Work request
Please transcribe exactly the lines from the first line of the records below through the line containing "The layout is", including both, and omit all pictures.

Listed records

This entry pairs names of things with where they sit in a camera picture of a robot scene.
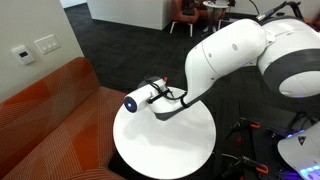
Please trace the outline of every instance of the floor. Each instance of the floor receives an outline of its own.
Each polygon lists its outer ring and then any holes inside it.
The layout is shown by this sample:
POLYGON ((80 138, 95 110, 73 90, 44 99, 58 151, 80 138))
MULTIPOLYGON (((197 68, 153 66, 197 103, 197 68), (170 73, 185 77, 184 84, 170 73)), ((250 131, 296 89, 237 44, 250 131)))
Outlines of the floor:
MULTIPOLYGON (((129 93, 150 75, 166 76, 170 86, 187 89, 185 58, 189 50, 201 42, 205 23, 197 23, 194 36, 190 38, 189 27, 183 24, 176 25, 173 34, 169 34, 171 24, 160 31, 92 20, 86 4, 65 11, 85 57, 92 63, 103 86, 129 93)), ((223 137, 238 120, 240 101, 292 112, 306 111, 320 117, 319 100, 320 96, 291 99, 274 94, 264 84, 257 67, 245 67, 218 80, 203 102, 215 118, 216 148, 239 154, 234 141, 225 141, 223 137)), ((208 163, 187 179, 210 179, 211 168, 212 163, 208 163)), ((128 179, 146 178, 130 167, 125 171, 128 179)))

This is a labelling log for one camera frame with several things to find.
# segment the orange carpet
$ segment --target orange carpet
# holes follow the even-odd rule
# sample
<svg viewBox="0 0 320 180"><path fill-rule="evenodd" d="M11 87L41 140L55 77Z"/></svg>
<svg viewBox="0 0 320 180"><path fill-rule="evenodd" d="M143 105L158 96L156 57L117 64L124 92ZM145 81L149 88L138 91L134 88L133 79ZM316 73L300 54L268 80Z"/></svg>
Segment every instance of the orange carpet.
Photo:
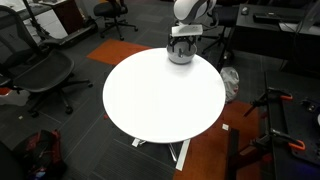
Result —
<svg viewBox="0 0 320 180"><path fill-rule="evenodd" d="M240 132L239 149L259 133L258 111L254 110L247 118L243 114L249 104L232 102L227 104L215 124L201 135L190 141L183 170L176 170L174 180L223 180L225 178L226 157L229 131L222 124L238 129ZM237 179L260 179L259 163L238 170Z"/></svg>
<svg viewBox="0 0 320 180"><path fill-rule="evenodd" d="M104 62L107 64L117 65L125 58L137 52L151 49L147 46L108 39L101 44L97 49L92 51L87 58Z"/></svg>

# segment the cable
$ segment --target cable
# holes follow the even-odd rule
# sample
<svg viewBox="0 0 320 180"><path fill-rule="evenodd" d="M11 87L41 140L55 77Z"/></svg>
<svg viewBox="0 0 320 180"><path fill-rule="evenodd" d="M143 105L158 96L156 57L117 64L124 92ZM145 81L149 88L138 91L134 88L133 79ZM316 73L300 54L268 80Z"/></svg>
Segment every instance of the cable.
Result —
<svg viewBox="0 0 320 180"><path fill-rule="evenodd" d="M294 30L294 29L292 29L291 27L289 27L286 22L282 21L282 19L280 19L280 22L281 22L282 24L284 24L284 25L285 25L288 29L290 29L292 32L294 32L294 33L296 32L296 30Z"/></svg>
<svg viewBox="0 0 320 180"><path fill-rule="evenodd" d="M281 63L281 65L280 65L280 68L279 68L279 71L281 71L281 69L283 68L283 65L284 65L284 59L282 59L282 63Z"/></svg>
<svg viewBox="0 0 320 180"><path fill-rule="evenodd" d="M214 17L215 17L215 20L216 20L215 25L214 25L213 27L209 27L209 26L207 26L207 25L203 25L203 24L202 24L203 26L205 26L206 28L208 28L208 29L204 29L203 31L209 31L209 30L212 30L212 29L215 29L215 28L218 27L218 25L219 25L219 15L218 15L218 13L217 13L215 10L212 10L212 15L211 15L211 14L208 14L208 16L209 16L209 17L212 17L213 14L214 14Z"/></svg>

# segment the chair armrest
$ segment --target chair armrest
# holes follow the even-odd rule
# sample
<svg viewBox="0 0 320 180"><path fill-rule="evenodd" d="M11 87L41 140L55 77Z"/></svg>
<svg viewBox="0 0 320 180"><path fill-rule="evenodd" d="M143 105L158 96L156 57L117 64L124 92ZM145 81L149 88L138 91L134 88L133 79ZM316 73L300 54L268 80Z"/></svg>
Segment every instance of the chair armrest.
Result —
<svg viewBox="0 0 320 180"><path fill-rule="evenodd" d="M7 87L10 84L12 79L0 76L0 87Z"/></svg>

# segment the table top
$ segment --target table top
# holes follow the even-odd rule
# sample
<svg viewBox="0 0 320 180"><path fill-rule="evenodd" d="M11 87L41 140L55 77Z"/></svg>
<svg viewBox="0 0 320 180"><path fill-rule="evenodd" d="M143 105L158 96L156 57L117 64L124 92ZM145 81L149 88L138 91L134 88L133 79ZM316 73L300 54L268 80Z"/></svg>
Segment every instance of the table top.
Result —
<svg viewBox="0 0 320 180"><path fill-rule="evenodd" d="M220 116L225 88L220 74L198 55L177 65L165 48L145 50L108 76L103 103L113 123L148 142L174 143L199 135Z"/></svg>
<svg viewBox="0 0 320 180"><path fill-rule="evenodd" d="M319 99L320 97L320 80L294 74L266 72L266 86L283 89L293 94L305 94L310 98ZM268 111L270 127L288 133L282 105L269 102ZM272 141L274 171L277 179L319 179L320 166L294 157L285 147L287 145L280 141Z"/></svg>

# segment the cabinet
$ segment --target cabinet
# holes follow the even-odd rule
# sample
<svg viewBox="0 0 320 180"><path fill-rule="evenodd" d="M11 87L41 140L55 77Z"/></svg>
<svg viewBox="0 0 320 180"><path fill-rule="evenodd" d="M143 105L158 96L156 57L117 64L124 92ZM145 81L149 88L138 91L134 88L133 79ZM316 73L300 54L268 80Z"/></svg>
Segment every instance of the cabinet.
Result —
<svg viewBox="0 0 320 180"><path fill-rule="evenodd" d="M50 33L50 36L61 39L68 35L53 10L36 15L35 18L40 26ZM26 19L23 22L35 42L39 43L41 39L38 36L36 29L31 25L30 19Z"/></svg>
<svg viewBox="0 0 320 180"><path fill-rule="evenodd" d="M60 0L57 3L42 2L42 4L49 5L54 10L68 34L83 27L83 18L75 0Z"/></svg>

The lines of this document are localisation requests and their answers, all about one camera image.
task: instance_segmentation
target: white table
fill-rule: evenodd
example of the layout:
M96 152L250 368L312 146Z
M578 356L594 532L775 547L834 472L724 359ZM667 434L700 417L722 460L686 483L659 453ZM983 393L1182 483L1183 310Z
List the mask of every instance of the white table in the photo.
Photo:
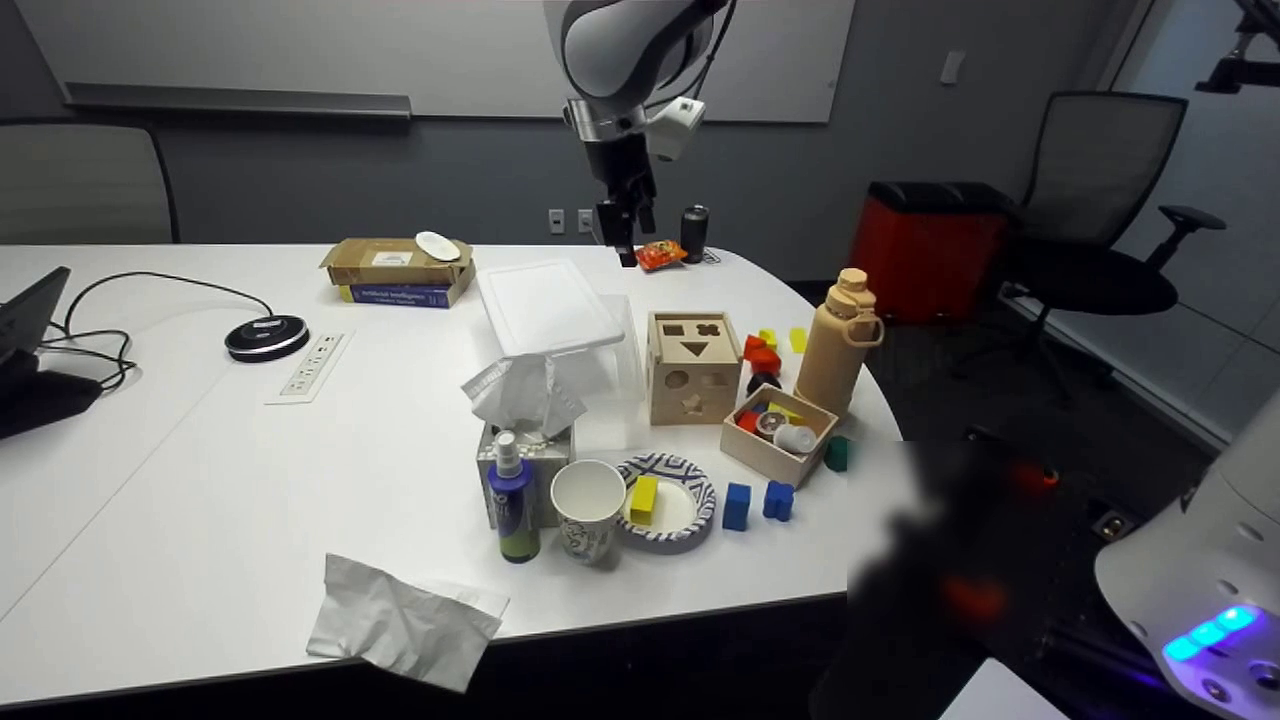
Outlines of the white table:
M252 304L161 280L92 293L77 326L130 326L142 375L85 417L0 439L0 705L316 662L305 639L323 599L323 551L410 584L480 584L514 597L500 637L603 629L846 591L889 547L881 521L920 509L902 426L871 372L856 385L852 472L816 472L792 524L762 521L766 478L722 457L722 426L647 426L646 387L595 394L578 419L581 460L678 453L717 486L757 483L751 532L713 532L689 557L630 551L618 571L543 544L505 564L483 524L476 434L461 385L494 353L472 288L455 307L339 304L323 244L256 248L0 248L0 294L55 265L66 299L122 266L164 266L250 288L346 333L320 394L282 408L300 356L231 364L223 333ZM480 244L476 266L578 260L632 336L647 310L730 310L733 326L809 326L813 307L733 253L679 271L618 266L610 248ZM785 387L802 359L785 353Z

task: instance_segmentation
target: laptop
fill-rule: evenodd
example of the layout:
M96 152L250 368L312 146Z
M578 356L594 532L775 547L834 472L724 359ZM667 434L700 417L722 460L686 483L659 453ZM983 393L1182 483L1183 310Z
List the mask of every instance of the laptop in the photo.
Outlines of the laptop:
M42 372L36 359L67 274L55 266L0 307L0 434L77 417L106 393L85 375Z

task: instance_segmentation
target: mug
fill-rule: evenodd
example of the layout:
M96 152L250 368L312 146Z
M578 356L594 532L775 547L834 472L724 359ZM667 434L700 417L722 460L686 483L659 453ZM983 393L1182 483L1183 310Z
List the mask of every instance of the mug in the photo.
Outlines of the mug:
M630 478L614 462L566 462L552 477L556 547L581 564L618 561Z

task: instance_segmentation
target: toy block
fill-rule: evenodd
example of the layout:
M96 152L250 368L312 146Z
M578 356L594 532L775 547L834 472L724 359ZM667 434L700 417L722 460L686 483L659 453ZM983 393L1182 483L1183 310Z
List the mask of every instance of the toy block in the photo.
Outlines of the toy block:
M747 517L751 517L751 486L747 483L730 483L724 526L747 532Z
M632 495L630 495L630 517L635 524L652 524L655 511L655 477L635 477Z
M724 310L655 310L647 323L647 419L722 424L741 387L741 346Z
M773 521L792 521L792 503L795 503L795 486L792 486L792 483L782 483L782 478L767 478L767 486L766 486L766 517L773 517Z

Answer to this problem
This entry pairs names of things with where they sit in a camera picture of a robot scene.
Please trace the outline of every instance of the floor. Each instance of the floor receives an outline of its own.
Each polygon lists its outer ring and then any holes inside it.
The layout is shown by this sample:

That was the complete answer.